Sneaky Trick #1: Blowing Up Scrapers’ Websites With Hidden Embeds

If you’ve got a pesky scraper that is copying all of your content verbatim, without hosting your images on their site, your scraper is doing some seriously bad stuff to your site. They’re not only stealing your content, but they’re using up your monthly bandwidth by “hotlinking” your images and leaching your web server’s bandwidth. You can use this to your advantage and really mess with scrapers, though.

Make an image file on your privately-controlled server that is a simple 1×1 blank pixel. Embed that tiny pixel in the middle of your content, or in multiple places throughout the content as “bait.” If and when your scraper strikes again, check the source code for your stolen content on their site, and look for those pixels you embedded.

If they’re still there, your plan will work. Edit your invisible pixels out of your own content, then make another image file with the same filename and file type as the 1×1 pixel invisible square. Make it a massive image—thousands of pixels tall and wide, something as disruptive as possible. Replace the invisible pixel file with your new disruptive mega-picture, and make sure it matches the tiny pixel image’s file name.
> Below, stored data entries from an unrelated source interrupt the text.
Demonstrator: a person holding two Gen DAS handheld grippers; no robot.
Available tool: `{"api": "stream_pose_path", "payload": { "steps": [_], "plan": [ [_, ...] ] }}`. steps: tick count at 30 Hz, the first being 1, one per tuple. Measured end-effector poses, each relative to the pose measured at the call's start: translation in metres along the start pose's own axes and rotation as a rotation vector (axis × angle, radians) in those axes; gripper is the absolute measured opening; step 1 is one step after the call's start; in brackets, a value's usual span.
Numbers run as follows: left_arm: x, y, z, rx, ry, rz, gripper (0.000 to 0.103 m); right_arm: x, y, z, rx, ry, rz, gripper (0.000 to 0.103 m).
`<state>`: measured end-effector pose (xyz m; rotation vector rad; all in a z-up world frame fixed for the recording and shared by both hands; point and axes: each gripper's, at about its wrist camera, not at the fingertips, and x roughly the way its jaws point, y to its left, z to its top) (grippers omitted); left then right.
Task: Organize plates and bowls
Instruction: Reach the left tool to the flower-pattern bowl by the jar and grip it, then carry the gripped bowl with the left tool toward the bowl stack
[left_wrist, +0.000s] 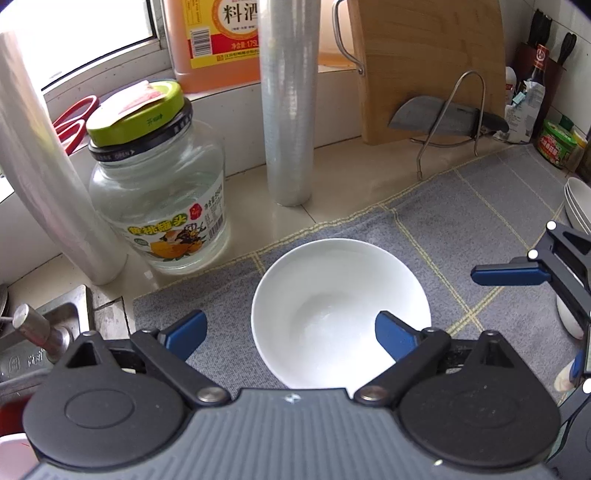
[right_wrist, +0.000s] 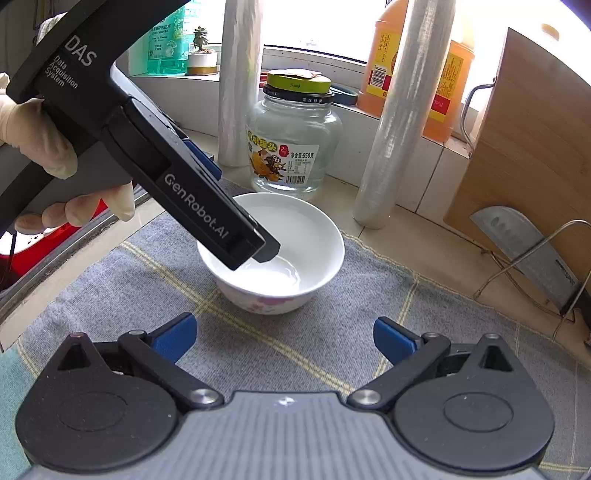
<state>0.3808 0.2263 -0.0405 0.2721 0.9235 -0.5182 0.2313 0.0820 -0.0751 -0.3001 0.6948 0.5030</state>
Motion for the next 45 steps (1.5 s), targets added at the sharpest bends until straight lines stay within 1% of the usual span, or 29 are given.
{"api": "stream_pose_path", "payload": {
  "steps": [3, 4, 8, 10, 11, 13, 14, 23, 27, 36, 45],
  "plan": [
    [0.007, 0.0, 0.002, 0.009, 0.026, -0.012, 0.08, 0.01, -0.001, 0.006, 0.0, 0.0, 0.015, 0.102],
    [0.008, 0.0, 0.003, 0.012, 0.034, -0.015, 0.078, 0.014, 0.0, 0.008, -0.003, 0.001, 0.018, 0.102],
    [0.011, 0.0, 0.005, 0.021, 0.04, -0.027, 0.078, 0.025, 0.002, 0.014, -0.017, 0.003, 0.034, 0.101],
    [0.013, 0.001, 0.007, 0.02, 0.043, -0.027, 0.077, 0.029, 0.003, 0.016, -0.024, 0.001, 0.037, 0.095],
    [0.013, 0.0, 0.007, 0.019, 0.045, -0.027, 0.076, 0.03, 0.003, 0.017, -0.027, -0.001, 0.039, 0.095],
    [0.015, 0.0, 0.008, 0.021, 0.052, -0.033, 0.07, 0.03, 0.004, 0.017, -0.032, -0.007, 0.043, 0.092],
    [0.016, 0.0, 0.009, 0.022, 0.055, -0.036, 0.069, 0.03, 0.004, 0.017, -0.035, -0.009, 0.047, 0.091],
    [0.021, 0.002, 0.014, 0.017, 0.07, -0.055, 0.065, 0.031, 0.001, 0.018, -0.036, -0.012, 0.064, 0.091],
    [0.023, 0.002, 0.016, 0.019, 0.075, -0.067, 0.061, 0.032, -0.001, 0.017, -0.022, -0.008, 0.07, 0.091],
    [0.023, 0.002, 0.015, 0.021, 0.068, -0.08, 0.061, 0.031, 0.002, 0.018, -0.023, -0.007, 0.065, 0.09],
    [0.006, -0.007, 0.014, 0.029, 0.047, -0.077, 0.061, 0.013, 0.003, 0.017, -0.028, -0.018, 0.061, 0.09]
  ]
}}
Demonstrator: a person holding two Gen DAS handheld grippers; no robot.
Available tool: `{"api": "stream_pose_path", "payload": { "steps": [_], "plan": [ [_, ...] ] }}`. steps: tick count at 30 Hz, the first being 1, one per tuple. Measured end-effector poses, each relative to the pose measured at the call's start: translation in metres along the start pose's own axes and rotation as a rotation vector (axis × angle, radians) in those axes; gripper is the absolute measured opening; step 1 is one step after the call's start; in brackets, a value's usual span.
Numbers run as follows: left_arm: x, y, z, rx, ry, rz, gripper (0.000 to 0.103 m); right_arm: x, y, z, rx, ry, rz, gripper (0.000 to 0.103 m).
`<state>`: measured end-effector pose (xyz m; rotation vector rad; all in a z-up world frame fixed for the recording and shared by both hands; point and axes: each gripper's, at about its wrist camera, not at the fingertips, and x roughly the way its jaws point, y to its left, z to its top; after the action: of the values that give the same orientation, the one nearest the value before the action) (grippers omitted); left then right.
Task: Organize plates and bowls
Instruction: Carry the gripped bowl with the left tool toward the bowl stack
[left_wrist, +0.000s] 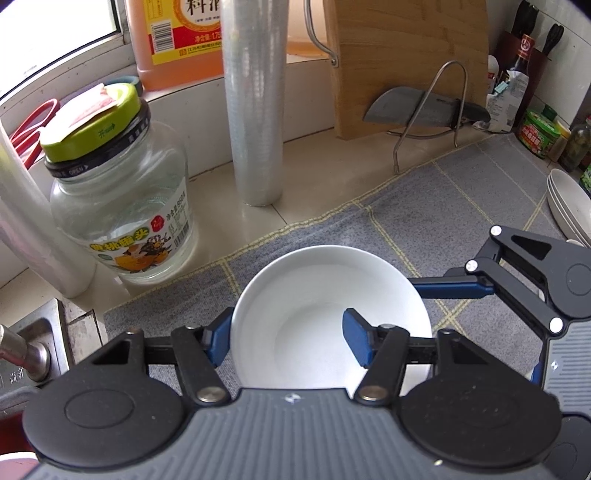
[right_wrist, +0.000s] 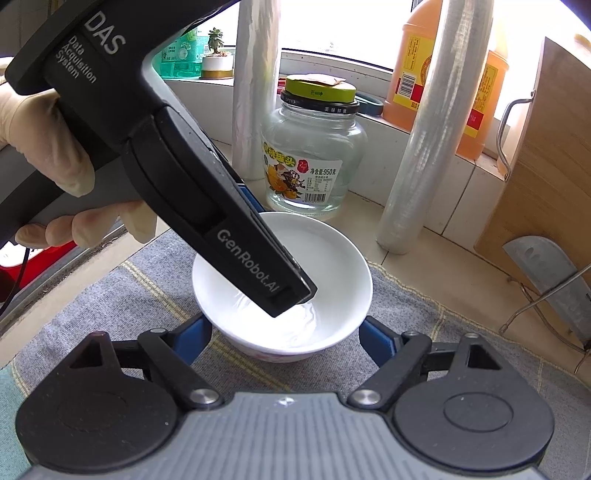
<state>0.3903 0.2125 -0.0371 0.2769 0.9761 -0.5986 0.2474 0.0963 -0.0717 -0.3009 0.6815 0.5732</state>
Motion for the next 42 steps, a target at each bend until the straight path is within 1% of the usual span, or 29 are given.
{"api": "stream_pose_path", "payload": {
  "steps": [10, 23, 32, 42],
  "plan": [
    [-0.025, -0.036, 0.0, 0.043, -0.029, 0.022, 0.061, -0.044, -0.001, -0.004, 0.006, -0.014, -0.016, 0.09],
    [-0.051, -0.078, -0.002, 0.067, -0.057, 0.002, 0.061, -0.086, -0.001, -0.028, 0.011, -0.032, -0.051, 0.09],
    [-0.055, -0.12, 0.005, 0.137, -0.069, -0.037, 0.061, -0.116, -0.014, -0.052, 0.053, -0.038, -0.109, 0.09],
    [-0.048, -0.177, 0.019, 0.248, -0.08, -0.115, 0.061, -0.15, -0.036, -0.084, 0.139, -0.024, -0.21, 0.09]
  ]
}}
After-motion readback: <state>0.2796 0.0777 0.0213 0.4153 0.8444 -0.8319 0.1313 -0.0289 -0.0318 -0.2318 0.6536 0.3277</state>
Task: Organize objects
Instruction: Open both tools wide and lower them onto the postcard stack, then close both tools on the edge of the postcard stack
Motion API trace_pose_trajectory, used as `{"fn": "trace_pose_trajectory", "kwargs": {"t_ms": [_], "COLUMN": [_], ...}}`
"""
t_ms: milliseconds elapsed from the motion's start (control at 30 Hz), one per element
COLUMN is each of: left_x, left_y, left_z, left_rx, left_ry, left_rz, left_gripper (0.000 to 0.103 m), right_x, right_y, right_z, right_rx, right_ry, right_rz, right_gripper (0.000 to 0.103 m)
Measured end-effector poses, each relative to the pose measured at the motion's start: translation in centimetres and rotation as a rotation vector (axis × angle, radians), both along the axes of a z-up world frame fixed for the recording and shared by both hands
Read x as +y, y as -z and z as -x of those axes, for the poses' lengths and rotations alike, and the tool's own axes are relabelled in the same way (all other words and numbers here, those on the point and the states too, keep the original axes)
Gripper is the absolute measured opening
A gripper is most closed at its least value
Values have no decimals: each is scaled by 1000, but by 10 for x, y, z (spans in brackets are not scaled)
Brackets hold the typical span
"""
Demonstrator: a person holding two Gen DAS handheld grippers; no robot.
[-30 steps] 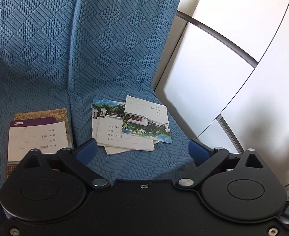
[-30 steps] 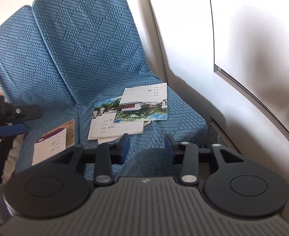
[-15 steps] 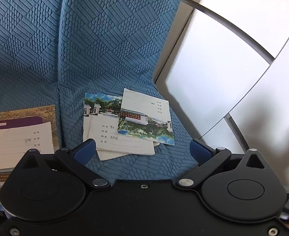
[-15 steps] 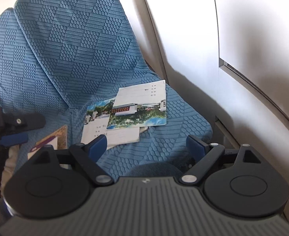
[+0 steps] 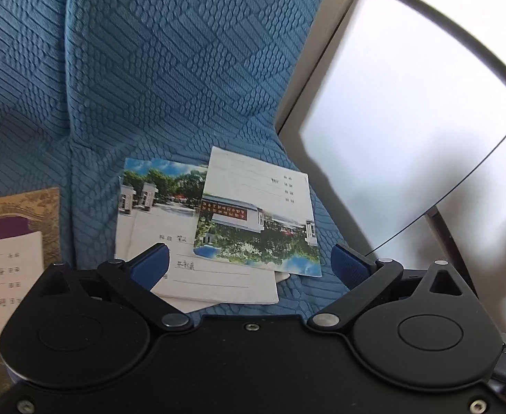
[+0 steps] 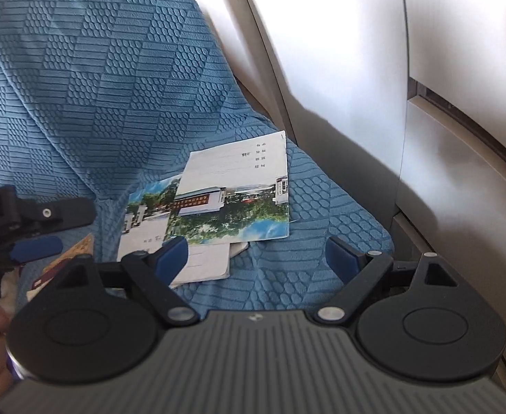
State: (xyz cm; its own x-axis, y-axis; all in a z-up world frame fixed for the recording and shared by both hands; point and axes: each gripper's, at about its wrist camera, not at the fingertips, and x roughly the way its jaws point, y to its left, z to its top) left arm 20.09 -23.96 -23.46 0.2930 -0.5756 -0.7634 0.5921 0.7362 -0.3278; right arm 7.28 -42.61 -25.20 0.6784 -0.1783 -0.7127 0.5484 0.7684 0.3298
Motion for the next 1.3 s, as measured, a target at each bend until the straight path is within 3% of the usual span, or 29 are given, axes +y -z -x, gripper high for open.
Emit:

Once you upload it, refresh your scraper’s website. If they’re hotlinking to you, your hidden pixels will make their content page blow up, and your stolen content becomes completely unreadable.

You can also set up an automatic anti-hotlinking countermeasure with some simple server-side file editing. Courtesy of brand designer David Airey, here’s a full write up on how to protect your site from hotlinking with htaccess editing.
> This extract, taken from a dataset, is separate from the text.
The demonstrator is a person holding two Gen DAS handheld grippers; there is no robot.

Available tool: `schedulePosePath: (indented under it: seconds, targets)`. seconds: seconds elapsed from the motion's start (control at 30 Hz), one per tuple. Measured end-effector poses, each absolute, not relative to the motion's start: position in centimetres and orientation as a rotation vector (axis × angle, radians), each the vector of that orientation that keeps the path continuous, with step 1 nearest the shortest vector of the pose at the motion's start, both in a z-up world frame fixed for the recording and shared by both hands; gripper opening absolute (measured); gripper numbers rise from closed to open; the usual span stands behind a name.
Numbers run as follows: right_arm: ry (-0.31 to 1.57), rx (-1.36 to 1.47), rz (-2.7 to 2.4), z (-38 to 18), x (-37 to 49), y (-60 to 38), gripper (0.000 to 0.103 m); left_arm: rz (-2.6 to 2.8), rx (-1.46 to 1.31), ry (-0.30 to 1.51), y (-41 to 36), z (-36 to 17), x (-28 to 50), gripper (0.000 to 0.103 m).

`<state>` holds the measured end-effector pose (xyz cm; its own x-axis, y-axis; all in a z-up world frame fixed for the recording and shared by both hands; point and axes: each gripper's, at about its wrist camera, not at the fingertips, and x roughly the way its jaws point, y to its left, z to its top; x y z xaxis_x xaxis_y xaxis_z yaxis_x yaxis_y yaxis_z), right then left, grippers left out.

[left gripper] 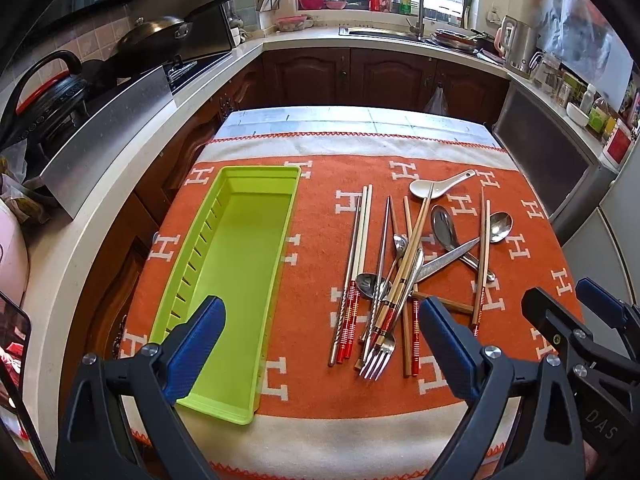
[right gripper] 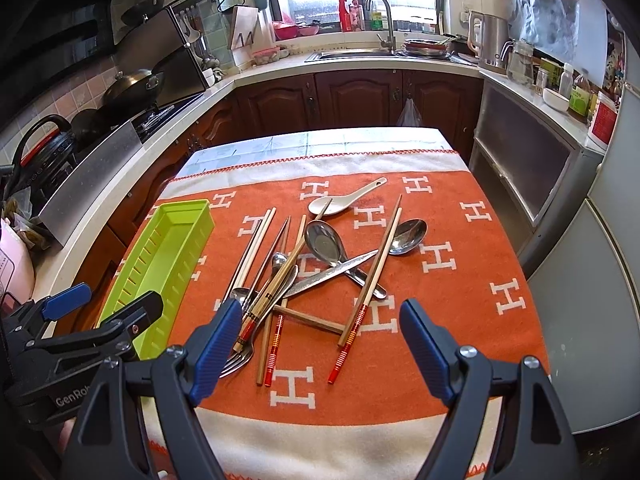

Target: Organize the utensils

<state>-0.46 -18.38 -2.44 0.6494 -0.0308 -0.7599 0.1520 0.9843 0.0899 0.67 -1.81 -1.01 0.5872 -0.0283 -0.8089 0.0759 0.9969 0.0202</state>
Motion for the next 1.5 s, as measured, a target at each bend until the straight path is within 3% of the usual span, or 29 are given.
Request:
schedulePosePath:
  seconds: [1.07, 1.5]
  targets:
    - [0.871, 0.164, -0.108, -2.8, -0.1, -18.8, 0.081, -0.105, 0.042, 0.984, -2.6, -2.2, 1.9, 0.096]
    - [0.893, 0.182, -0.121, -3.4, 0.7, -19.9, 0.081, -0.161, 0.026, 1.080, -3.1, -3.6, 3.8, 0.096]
Sneaky Trick #2: Impersonate Your Scraper and Get Yourself In Trouble

Another clever trick is to make a fake Google account, then hop on Google’s Support Forums impersonating your scraper. Make a bunch of threads asking “why did my site lose ranking? Why am I not getting any more search traffic?” Provide links to your scraper’s website, and basically disrupt Google’s support forums as much as possible under the guise of your scraper.

This will put your scraper’s site directly in front of Google moderators and engineers, and grabs their attention to your scraper’s dirty dealings. This crafty method forces Google to deal with your scraper problems, and can potentially put the scraper on a fast-track to total delisting in search results.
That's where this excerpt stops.